Cover — ci-that-couldnt-upload

The deploy workflow for the CMS apps kept going red. Two problems hid behind one red X, and untangling them is a decent tour of how I debug a pipeline: read the exact failure, then decide whether to fix the path or change it.

Problem one: a prompt with no one to answer it

The job died with exit code 130. That number is the tell — 128 + SIGINT — a process interrupted while waiting. The upload CLI was asking, interactively, Add a comment to the created bundle? and CI has no keyboard. Passing --comment answered the first prompt; a second one (activate the bundle? (Y/n)) needed yes | piped in — with set +o pipefail so the SIGPIPE that kills yes doesn't fail the step. Non-interactive at last.

Problem two: a 404 that wasn't about the URL

Then the upload itself returned 404 on POST /organizations/{org}/app_uploads. A 404 on a write endpoint you can see in the docs is rarely a wrong URL — it's usually the API saying "your credentials can't do this here." And that was it: Contentful's app-bundle hosting needs an OAuth token, not a personal management token. A PAT can read definitions and 404s on uploads.

The decision

I could have stood up an OAuth app with a refresh-token dance in CI. For a portfolio, that's a lot of moving parts to keep a green checkmark. But the apps already live as public demos on Vercel — and the same bundle that serves the demo serves the CMS iframe.

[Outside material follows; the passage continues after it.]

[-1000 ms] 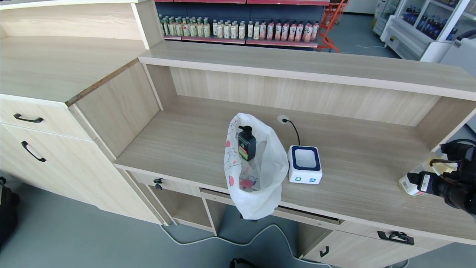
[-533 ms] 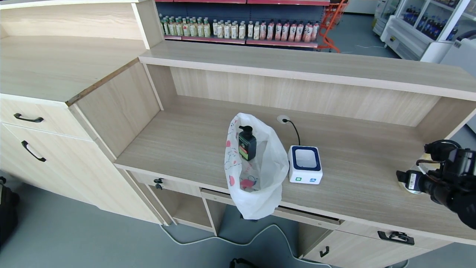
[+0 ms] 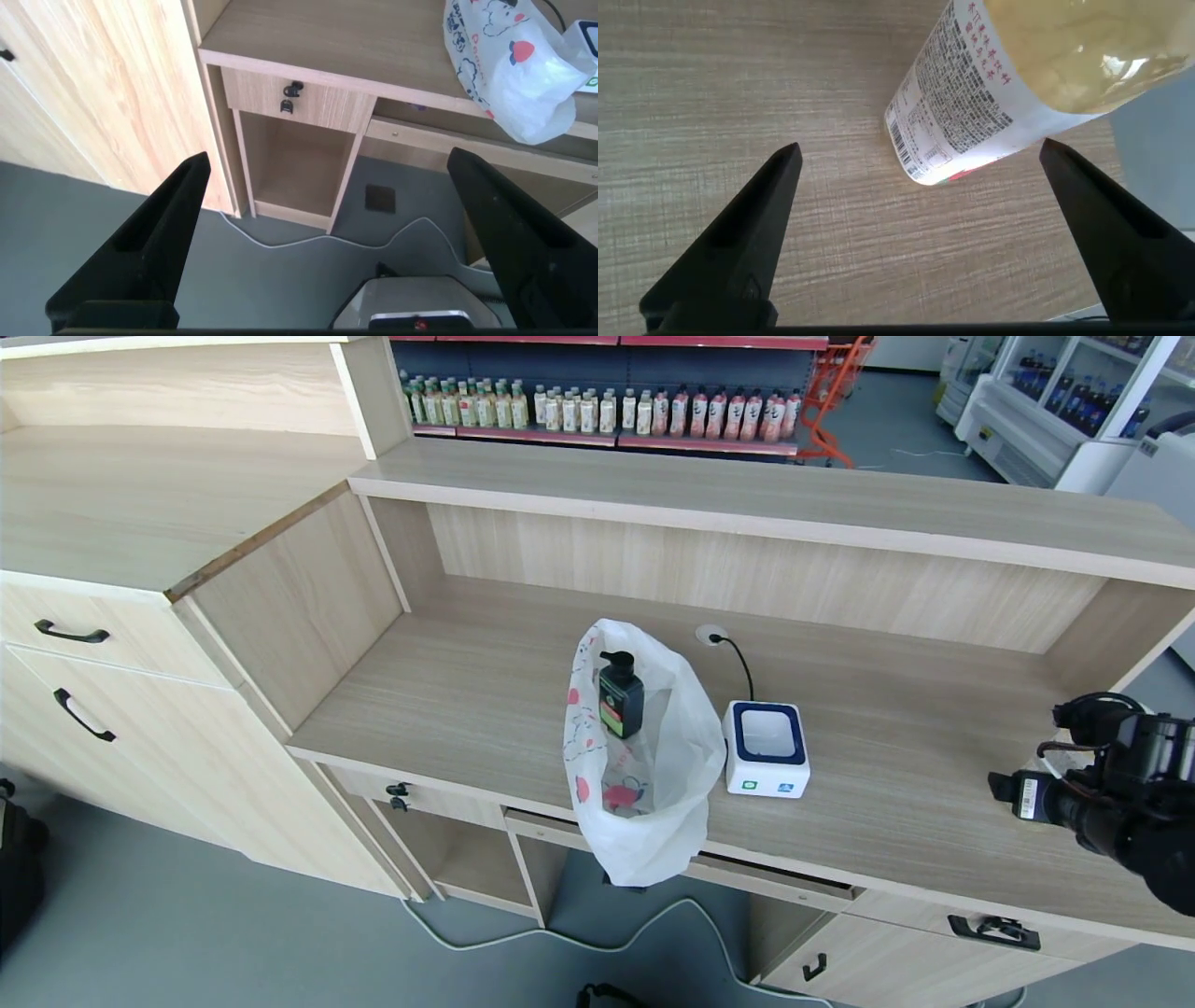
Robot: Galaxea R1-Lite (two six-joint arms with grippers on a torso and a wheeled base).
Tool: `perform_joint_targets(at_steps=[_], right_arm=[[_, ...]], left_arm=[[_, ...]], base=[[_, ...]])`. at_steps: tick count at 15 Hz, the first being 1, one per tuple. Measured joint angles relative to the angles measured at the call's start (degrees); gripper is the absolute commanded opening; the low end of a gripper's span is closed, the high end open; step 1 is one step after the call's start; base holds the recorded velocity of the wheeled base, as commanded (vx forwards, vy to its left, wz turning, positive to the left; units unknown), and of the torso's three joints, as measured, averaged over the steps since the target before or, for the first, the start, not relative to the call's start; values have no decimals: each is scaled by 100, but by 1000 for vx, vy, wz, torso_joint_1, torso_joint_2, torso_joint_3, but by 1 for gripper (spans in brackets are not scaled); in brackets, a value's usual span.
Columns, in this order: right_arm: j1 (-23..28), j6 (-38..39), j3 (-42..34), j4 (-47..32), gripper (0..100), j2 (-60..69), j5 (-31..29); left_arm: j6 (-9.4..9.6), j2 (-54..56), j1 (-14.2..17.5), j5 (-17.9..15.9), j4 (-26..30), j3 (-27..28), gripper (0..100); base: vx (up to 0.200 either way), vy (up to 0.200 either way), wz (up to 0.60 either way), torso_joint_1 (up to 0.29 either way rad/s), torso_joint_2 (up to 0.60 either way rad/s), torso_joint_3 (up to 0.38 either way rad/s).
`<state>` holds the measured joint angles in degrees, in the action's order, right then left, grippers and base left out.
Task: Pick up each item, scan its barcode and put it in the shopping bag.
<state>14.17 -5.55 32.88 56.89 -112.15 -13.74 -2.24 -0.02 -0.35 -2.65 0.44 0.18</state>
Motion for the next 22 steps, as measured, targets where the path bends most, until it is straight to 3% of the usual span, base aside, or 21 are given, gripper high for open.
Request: perform_joint_targets(at_steps=[10,22], right_arm=[[601,-91,-110,-183,100,276,-134],[630,-260,195,947,100,-461,545]], left_arm=[[1,0,0,0,0,0,100],[0,0,0,0,0,0,100]], base=[[0,0,0,0,0,0],[0,0,0,0,0,0]])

So the honest move was to point the deploy workflow at Vercel, where the apps actually run, and keep the Contentful bundle refresh as a local, OAuth-authenticated step.

  • Lost: "CI uploads to Contentful Hosting."

  • Gained: a green, honest pipeline that deploys exactly where the code runs.

A 404 on a write endpoint means "you can't," not "wrong address." And the cheapest fix is often to change where the work happens, not to force the original path.